We assume they're correct today so in theory we don't even need to look at the current IR.

We don't expect these to change often, and when they do, updating the output and git-diff ought to be enough.  I think I'd want to know if some unrelated IRGen commit changed the output (it's not unrelated anymore, is it?)

Yes, it's some extra work when something does changes. But if we provide an easy one-line script to update the checks, the change author can either ignore it (the current status quo), or make sure they didn't break anything (strictly better than the status quo).

Comment 13 Tim Northover 2016-03-03 10:55:31 PST

I'd much prefer to check dataflow in all cases. It's very easy to end up with "fadd %a, %a" or get the subtraction the wrong way round (we did that originally, in fact, and it took us 2 years to fix properly because people had started relying on the obviously-wrong operand order).

Comment 14 Tim Northover 2016-03-03 10:59:03 PST

I still think having readable tests is more important than wanting to completely isolate Clang from LLVM's mid-end.
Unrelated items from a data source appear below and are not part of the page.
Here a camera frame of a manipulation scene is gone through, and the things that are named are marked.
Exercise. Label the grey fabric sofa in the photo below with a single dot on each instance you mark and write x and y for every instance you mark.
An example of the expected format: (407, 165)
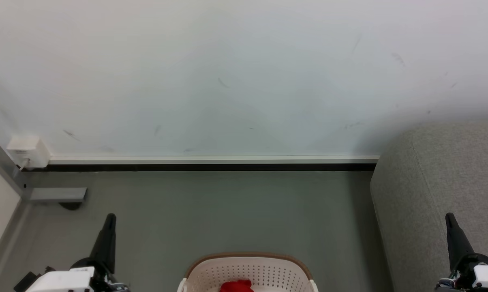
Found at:
(422, 182)

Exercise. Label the grey metal floor bracket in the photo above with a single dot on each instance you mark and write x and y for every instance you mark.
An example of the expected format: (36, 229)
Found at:
(57, 194)

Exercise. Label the black round floor foot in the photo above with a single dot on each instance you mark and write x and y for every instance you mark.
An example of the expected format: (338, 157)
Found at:
(70, 205)

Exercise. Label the grey door frame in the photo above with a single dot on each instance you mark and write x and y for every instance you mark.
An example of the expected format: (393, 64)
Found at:
(1, 162)

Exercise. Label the white perforated laundry basket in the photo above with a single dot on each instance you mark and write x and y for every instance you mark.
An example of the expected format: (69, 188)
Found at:
(268, 271)

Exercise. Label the white black baseboard strip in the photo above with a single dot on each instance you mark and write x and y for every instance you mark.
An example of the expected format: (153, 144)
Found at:
(211, 160)

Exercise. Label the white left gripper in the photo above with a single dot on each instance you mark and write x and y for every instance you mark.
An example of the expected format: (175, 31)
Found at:
(61, 282)

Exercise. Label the red and white garment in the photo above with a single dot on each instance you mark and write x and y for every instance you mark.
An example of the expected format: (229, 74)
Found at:
(236, 286)

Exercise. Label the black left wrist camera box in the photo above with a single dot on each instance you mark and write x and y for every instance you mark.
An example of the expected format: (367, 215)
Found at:
(25, 282)

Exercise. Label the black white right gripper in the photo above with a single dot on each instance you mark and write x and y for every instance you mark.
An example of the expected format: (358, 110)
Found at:
(485, 278)

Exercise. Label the white wall socket box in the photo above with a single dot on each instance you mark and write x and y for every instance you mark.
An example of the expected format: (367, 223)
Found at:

Comment 15 Sanjay Patel 2016-03-03 11:03:54 PST

(In reply to comment #12)
> What's wrong with a very strict matching of the entire (unoptimized) IR
> sequence, (à la update_llc_test_checks.py)?
> 
> We assume they're correct today so in theory we don't even need to look at
> the current IR.
> 
> We don't expect these to change often, and when they do, updating the output
> and git-diff ought to be enough.  I think I'd want to know if some unrelated
> IRGen commit changed the output (it's not unrelated anymore, is it?)
> 
> Yes, it's some extra work when something does changes. But if we provide an
> easy one-line script to update the checks, the change author can either
> ignore it (the current status quo), or make sure they didn't break anything
> (strictly better than the status quo).

Tim mentioned in comment 5 that these tests may be taking more time than they're worth. But an "update_clang_test_checks.py" and "update_opt_test_checks.py" would be extremely useful in general, and hopefully that's where we're headed. :)

Comment 16 Renato Golin 2016-03-03 11:10:13 PST

(In reply to comment #13)
> I'd much prefer to check dataflow in all cases. It's very easy to end up
> with "fadd %a, %a" or get the subtraction the wrong way round (we did that
> originally, in fact, and it took us 2 years to fix properly because people
> had started relying on the obviously-wrong operand order).

I'm not against it, just trying to be pragmatic. 

We don't have perfect tests today, so we don't need perfect tests to replace them. But if people are happy to make them better at the same time as moving, I'm game.

Comment 17 Saleem Abdulrasool 2016-03-03 11:14:58 PST

(In reply to comment #14)
> I still think having readable tests is more important than wanting to
> completely isolate Clang from LLVM's mid-end.

I fully agree with you here.  The thing is that builtins are slightly more involved for this exact reason: they expect to be able to bore through the frontend and hook into the mid or back ends.  I believe a similar argument has been made in favor of intrinsics over builtins in the past.  As already pointed out (by you!) the data flow analysis here is relevant and important since it is possible to break things subtly otherwise.  I think that the readability of the tests directly impact that.

Comment 18 Tim Northover 2016-03-09 12:14:30 PST

I've put a patch up for review at http://reviews.llvm.org/D17999.

Comment 19 Tim Northover 2016-03-09 12:56:46 PST

I think this has been addressed by r263048.